### [YOUR TASK]
Each line that includes the word "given" should be copied from the records.

━━━━━ DATA PROVIDED ━━━━━

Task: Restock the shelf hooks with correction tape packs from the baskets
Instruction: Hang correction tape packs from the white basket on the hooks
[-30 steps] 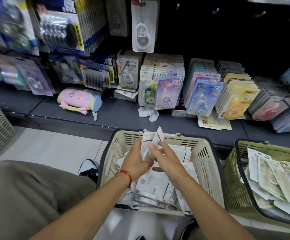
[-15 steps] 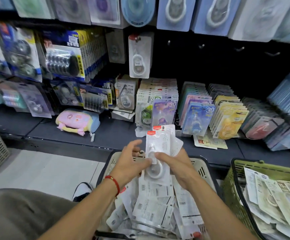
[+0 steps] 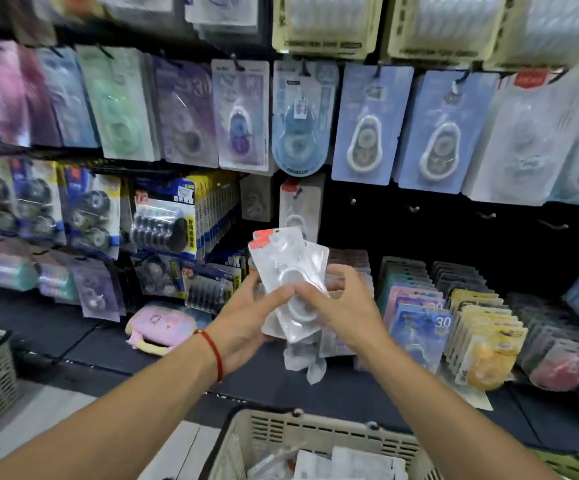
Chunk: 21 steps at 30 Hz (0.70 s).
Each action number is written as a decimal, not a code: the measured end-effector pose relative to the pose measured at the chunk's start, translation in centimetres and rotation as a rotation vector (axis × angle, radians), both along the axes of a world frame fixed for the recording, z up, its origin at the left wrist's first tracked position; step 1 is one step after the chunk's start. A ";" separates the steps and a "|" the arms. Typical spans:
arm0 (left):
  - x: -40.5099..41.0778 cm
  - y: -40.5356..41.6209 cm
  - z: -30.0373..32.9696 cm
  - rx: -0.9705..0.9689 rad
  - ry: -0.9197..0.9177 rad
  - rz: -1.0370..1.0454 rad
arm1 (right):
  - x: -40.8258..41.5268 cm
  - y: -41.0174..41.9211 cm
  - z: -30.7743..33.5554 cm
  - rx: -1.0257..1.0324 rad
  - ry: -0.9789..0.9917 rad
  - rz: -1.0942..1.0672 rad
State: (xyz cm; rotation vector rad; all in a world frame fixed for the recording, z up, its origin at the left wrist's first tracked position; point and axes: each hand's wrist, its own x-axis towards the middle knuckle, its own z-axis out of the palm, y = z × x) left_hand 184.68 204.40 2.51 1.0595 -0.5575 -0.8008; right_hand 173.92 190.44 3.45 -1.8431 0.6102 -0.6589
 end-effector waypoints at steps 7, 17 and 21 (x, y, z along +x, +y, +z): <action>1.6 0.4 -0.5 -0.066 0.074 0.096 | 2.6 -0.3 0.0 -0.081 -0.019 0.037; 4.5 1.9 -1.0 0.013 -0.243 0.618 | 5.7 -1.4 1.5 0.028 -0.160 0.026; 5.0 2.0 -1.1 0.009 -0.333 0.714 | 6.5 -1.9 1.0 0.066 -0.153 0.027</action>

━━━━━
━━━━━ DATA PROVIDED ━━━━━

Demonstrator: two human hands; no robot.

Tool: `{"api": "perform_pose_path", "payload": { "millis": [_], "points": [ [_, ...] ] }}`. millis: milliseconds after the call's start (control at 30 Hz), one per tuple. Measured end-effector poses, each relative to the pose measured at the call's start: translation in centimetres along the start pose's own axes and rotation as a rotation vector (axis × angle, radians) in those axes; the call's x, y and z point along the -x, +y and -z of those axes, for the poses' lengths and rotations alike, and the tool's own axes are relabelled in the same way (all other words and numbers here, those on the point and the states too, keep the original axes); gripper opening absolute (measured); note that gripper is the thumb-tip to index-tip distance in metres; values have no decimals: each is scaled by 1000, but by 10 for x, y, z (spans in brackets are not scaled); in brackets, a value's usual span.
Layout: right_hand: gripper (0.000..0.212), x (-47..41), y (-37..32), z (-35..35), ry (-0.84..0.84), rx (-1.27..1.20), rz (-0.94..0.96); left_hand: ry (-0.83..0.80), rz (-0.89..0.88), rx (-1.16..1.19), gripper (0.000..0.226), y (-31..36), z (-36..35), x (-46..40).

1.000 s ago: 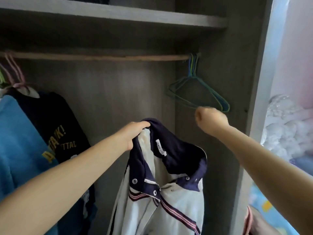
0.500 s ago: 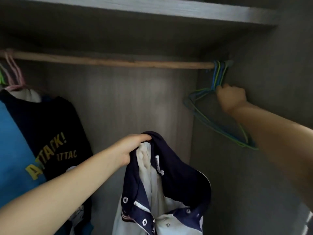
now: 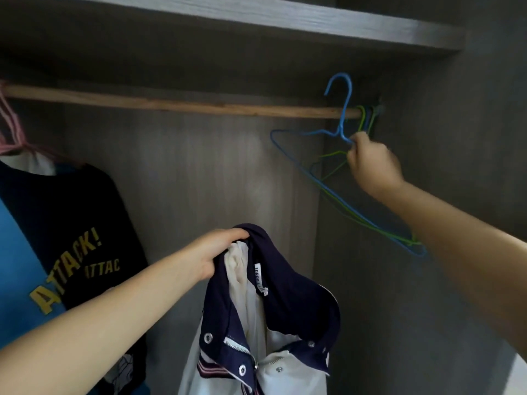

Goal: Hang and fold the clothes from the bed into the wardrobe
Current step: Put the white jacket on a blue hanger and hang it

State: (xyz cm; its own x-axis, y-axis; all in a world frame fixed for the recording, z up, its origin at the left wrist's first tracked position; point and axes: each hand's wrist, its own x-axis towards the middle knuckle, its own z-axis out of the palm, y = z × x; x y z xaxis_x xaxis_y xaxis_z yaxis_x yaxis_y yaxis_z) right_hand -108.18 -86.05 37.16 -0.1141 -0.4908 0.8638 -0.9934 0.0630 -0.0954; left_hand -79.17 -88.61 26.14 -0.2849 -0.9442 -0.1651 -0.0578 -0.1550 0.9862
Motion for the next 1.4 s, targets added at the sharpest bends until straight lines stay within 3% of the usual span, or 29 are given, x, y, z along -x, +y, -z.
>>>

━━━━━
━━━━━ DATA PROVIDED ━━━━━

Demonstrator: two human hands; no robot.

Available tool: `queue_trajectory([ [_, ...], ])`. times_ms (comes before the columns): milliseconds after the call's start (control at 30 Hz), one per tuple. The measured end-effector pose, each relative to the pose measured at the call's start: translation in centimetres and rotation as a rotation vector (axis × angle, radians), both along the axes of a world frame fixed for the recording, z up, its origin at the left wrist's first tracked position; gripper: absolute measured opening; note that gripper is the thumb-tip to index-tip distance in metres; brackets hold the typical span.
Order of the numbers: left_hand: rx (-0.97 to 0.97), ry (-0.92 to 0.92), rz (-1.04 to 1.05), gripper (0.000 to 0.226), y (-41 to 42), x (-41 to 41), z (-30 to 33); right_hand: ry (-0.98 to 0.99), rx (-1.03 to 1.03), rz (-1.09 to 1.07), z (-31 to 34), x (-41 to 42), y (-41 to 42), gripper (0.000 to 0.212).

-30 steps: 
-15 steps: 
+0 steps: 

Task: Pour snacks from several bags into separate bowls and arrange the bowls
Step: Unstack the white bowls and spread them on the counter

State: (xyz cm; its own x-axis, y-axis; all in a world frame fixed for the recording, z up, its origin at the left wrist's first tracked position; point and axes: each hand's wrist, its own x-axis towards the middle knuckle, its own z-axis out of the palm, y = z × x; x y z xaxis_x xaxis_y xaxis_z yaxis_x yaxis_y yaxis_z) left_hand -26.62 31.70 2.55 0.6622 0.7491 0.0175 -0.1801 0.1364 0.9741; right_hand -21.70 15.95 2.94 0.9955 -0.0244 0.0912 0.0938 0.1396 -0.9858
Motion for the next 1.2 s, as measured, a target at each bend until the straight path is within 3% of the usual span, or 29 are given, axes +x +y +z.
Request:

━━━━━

### [TASK OUTPUT]
Motion for the next 1.4 s, targets added at the sharpest bends until straight lines stay within 3% of the usual span, or 29 are given, x, y, z along -x, +y, -z.
Motion for the next 1.2 s, as measured, a target at each bend until the straight path is within 3% of the usual span, or 29 are given, axes +x +y +z.

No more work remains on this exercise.